If the server response on a socket corresponds to a different interface than what was used for the request, NTPD updates the peer structure to use the newer interface. On hosts with multiple interfaces in separate networks and where the operating system isn't checking the packet's source IP address, attackers can send a packet with spoofed source addresses to trick NTPD to select the wrong interface (CVE-2016-7429). Repeating the attack even just once per second is enough to prevent NTPD from synchronizing with the time server.
Rate limiting prevents brute-force attacks on the origin timestamp, but if the server is misconfigured, it can be abused in a DDoS attack. Attackers can send packets with spoofed source addresses and keep the rate limiting activated, which would prevent NTPD from accepting valid responses from other sources (CVE-2016-7426).
Mitigations and recommendations
Along with updating to ntp-4.2.8p9, the project maintainers recommended implementing Ingress and Egress filtering through BCP-38 to "defeat denial-of-service attacks." Many DoS attacks rely on IP source address spoofing to hide the packet's point of origin, making it hard for defenders to know where the network traffic is coming from. BCP-38 filtering lets administrators block IP packets that have forged IP addresses. If the device is not allowed to send packets with source addresses other than its own, then that device can't be hijacked to spew junk traffic as part of a DDoS attack.

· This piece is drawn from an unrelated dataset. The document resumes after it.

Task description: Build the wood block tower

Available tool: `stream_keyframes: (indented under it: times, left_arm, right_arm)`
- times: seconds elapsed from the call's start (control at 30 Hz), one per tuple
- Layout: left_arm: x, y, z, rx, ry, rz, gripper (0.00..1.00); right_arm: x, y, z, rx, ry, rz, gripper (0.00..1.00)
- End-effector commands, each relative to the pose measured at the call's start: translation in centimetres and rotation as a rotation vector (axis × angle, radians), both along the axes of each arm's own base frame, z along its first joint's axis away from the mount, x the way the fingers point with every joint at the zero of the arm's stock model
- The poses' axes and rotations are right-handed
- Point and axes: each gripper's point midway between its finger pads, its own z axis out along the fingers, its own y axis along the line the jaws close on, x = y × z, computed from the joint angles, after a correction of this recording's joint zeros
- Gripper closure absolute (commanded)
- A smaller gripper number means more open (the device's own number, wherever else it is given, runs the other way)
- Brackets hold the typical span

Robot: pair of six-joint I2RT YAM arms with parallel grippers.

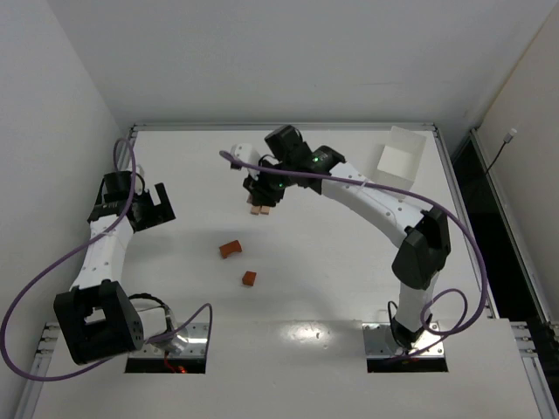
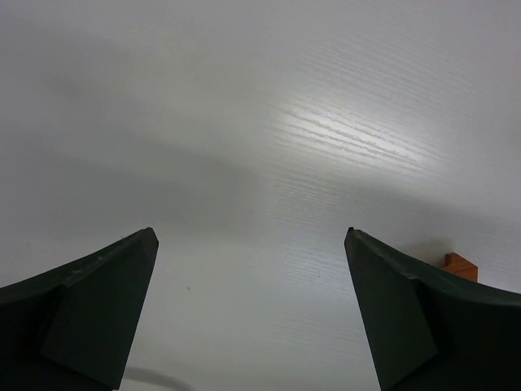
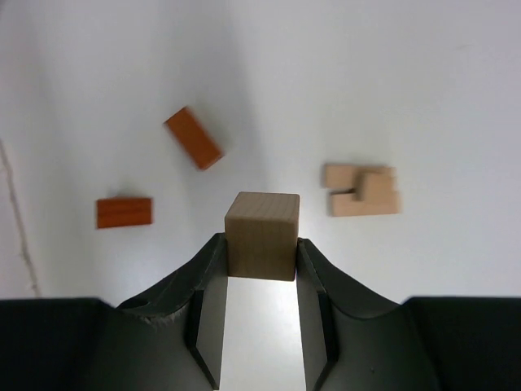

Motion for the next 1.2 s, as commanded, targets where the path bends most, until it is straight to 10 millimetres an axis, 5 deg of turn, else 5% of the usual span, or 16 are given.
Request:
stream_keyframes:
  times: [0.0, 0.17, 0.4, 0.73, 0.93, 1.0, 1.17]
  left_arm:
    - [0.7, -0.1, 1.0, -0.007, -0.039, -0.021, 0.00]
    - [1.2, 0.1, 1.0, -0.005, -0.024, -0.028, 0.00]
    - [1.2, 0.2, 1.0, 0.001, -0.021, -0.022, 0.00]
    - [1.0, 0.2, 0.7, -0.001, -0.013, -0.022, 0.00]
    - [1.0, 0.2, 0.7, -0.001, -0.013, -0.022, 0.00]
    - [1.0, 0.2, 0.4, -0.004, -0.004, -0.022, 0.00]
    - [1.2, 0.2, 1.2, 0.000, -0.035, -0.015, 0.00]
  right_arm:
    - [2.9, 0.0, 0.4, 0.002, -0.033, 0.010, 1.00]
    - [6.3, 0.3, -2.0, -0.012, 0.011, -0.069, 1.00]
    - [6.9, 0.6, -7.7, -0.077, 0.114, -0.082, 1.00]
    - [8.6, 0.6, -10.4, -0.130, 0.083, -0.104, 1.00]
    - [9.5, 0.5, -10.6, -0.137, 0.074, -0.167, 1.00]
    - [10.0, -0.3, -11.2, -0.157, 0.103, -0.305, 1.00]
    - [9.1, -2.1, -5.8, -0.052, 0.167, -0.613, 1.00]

Other recommendations included:
- Monitoring NTPD instances and auto-restarting the daemon without the -g flag if it stops running
- Using
restrict default noquery
in the ntp.conf file to allow only mode 6 queries from trusted networks and hosts - Using broadcast mode only on trusted networks
- Creating a firewall rull to block oversized NTP packets, especially on Windows
- Allowing mrulist query packets only from trusted hosts
- Configuring the firewall to control what interfaces can receive packets from which networks, especially if the operating system won't be performing source address checks
- Configuring rate limited with
restrict source
in the ntp.conf file, instead ofrestrict default limited
The US Department of Homeland Security's Computer Emergency Response Team at Carnegie Mellon University's Software Engineering Institute maintain a list of vendors implementing NTP. At the moment, the status of most vendors is listed as "Unknown."
Update or replace?
Whenever there is a security vulnerability in a widely used open source project, a segment of IT and security folks pounce on the report as proof people should abandon using the software and switch to something else. NTP is no different, as the 30-year-old protocol lacks security features and is vulnerable to abuse. There are many who think administrators should use secure alternatives, but most tend to be complex or not yet mature enough for widespread use.
The "don't update, replace," argument is impractical. Replacing crucial services without thinking through how the new tool would be supported causes more administrative headaches. It may be a simple enough task to uninstall NTPD, but if administrators don't know how to configure the new tool correctly, monitor the performance, and troubleshoot resulting issues, then the replacement tool doesn't do much to improve overall security. Any replacement should come after a thorough review of the alternatives, be tested thoroughly in a non-production environment, and have controls to monitor and secure the software. Don't replace; update instead.